Five hours, 150 beers and zero boredom: Coachella Day 1 by the numbers

Poetic Kinetics “Escape Velocity” moving sculpture looms over the Empire Polo Field at Coachella 2014.
Photo: Chris Pizzello/Invision/AP Photo

5: The number of hours you can expect to spend waiting in line at the festival

Lines and traffic come with the territory of any music festival—especially Coachella—but this year’s have proved to be egregiously out of control. Much like a Vegas nightclub, unless you plan on shelling out for VIP amenities, expect to factor in some significant wait time to get in anywhere from the festival itself to the different tents inside of it. Leave yourself a solid two hours each way to park at and leave the festival, as surrounding streets are marred by inexplicable road closures that seem designed solely for the purpose of creating blocks-long single-file bottlenecks. While wrangling traffic is an understandably massive undertaking for organizers, you’d think fifteen years into Coachella’s run they’d have figured a more graceful, less caste-like system for getting fans in and out.

Once inside, lines prevail at drinks stands, bathrooms and the Yuma tent, which had fans waiting up to an hour to get inside.

150: The number of beers offered inside the new Beer Barn

Taking a note from festivals like Outside Lands and Life Is Beautiful, Coachella seriously upped its food and beverage game this year with a variety of quality offerings from local chefs and breweries. The Beer Barn’s selections are diverse enough to appease the most seasoned craft brew enthusiast, while still approachable for the Average Joe. Best of all, the space itself is a low-key, shady haven offering the perfect respite—and lots of sprawling space—from the crowds beyond.

12: The number of brands offering festival “experiences”

From a Sephora makeup touch-up booth to a Samsung WiFi space, exploring Coachella’s many sponsored amenities and side experiences can make perusing the festival grounds feel a little like a trip to the mall. While many of the services are useful—who doesn’t want free WiFi, A/C and popsicles all in one place? Thanks, Fruttare!—it’s increasingly difficult to shake the feeling that someone’s trying to sell you something no matter where you go. It’s an awful kind of dissonance with the spirit of escape and community festivals are ostensibly built upon, and in the end maybe we’d rather suffer through the heat and poor Internet access than another company’s new marketing scheme.

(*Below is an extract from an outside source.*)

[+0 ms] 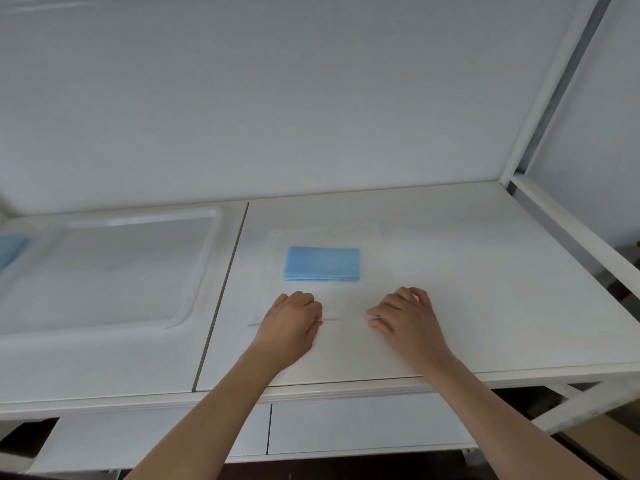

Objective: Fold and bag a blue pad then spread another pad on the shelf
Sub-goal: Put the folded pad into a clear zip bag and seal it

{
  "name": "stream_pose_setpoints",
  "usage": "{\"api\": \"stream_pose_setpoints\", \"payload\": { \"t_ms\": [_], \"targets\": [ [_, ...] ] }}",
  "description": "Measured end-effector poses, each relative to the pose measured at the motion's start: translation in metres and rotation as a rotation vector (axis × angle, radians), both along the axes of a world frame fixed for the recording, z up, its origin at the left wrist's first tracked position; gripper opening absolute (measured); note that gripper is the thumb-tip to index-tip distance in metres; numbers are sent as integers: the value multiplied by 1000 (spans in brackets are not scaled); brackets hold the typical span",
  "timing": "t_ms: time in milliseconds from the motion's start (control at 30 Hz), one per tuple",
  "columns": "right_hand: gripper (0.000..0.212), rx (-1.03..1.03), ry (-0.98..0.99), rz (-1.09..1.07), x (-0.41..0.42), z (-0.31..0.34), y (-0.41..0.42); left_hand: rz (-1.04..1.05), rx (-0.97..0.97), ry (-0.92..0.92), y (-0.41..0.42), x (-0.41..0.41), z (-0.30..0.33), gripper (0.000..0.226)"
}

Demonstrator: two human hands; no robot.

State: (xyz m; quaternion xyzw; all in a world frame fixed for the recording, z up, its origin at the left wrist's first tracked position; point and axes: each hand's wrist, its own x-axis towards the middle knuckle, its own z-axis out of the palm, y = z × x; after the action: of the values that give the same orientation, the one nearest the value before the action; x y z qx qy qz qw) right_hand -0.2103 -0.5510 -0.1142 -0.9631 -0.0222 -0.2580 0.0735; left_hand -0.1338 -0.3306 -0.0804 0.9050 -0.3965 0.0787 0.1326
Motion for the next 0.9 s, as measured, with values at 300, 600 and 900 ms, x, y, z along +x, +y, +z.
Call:
{"api": "stream_pose_setpoints", "payload": {
  "t_ms": [300, 600, 900],
  "targets": [
    [13, 4, -27, -31, 1, 4, 3, -90, -8, 17, -24, -4, -2, 6],
    [30, 150, 26, -8, -17, -4, -25, -34, -102, 118, -11, -3, -7, 9],
    [26, 330, 56, 55, -18, 3, -51, 162, -108, 249, 39, 16, -6, 33]
  ]
}}
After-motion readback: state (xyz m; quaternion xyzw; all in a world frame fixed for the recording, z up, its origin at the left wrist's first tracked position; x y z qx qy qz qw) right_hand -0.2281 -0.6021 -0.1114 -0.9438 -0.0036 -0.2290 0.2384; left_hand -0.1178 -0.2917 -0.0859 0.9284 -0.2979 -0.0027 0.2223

15: The number of new art installations

Knock Coachella all you want, but there’s no disparaging the art. The festival ditched the giant snails and Burning Man-style installations of yore for some creative new pieces that might even trump the music. The new Reflection Field by Philip K. Smith initially looks like blocks of mirrors—just what the fest’s selfie-obsessed minions need, right?—but transforms into glowing interactive panels of light and color, come nightfall. “Escape Velocity” by Poetic Kinectics, meanwhile, takes the form of an enormous astronaut leaning forward mid-moonwalk—a truly surreal sight to behold as it roams the polo field, hovering over the throngs of tiny earthlings below it.

Zero: The number of people bored in the Yuma Tent

People say Coachella is no longer about the music, but they probably haven’t been inside the Yuma Tent. The newly-expanded tent, which debuted last year, offers space to both dance and engage with the music, drawing the festival’s most diverse crowd from EDM bros looking to expand beyond Swedish House Mafia to seasoned club kids dancing in memory of Frankie Knuckles. The pop-kissed house beats of wiz kids Duke Dumont and Nicolas Jaar got the crowd moving without the agenda of “raging” or groping, while still managing to train their attention on the music itself. Jaar, with his masterful manipulation of the crowd’s energy, might be the only DJ at Coachella to earn a fervent round of applause rather than cheers and fist pumps from the audience at the end of his set.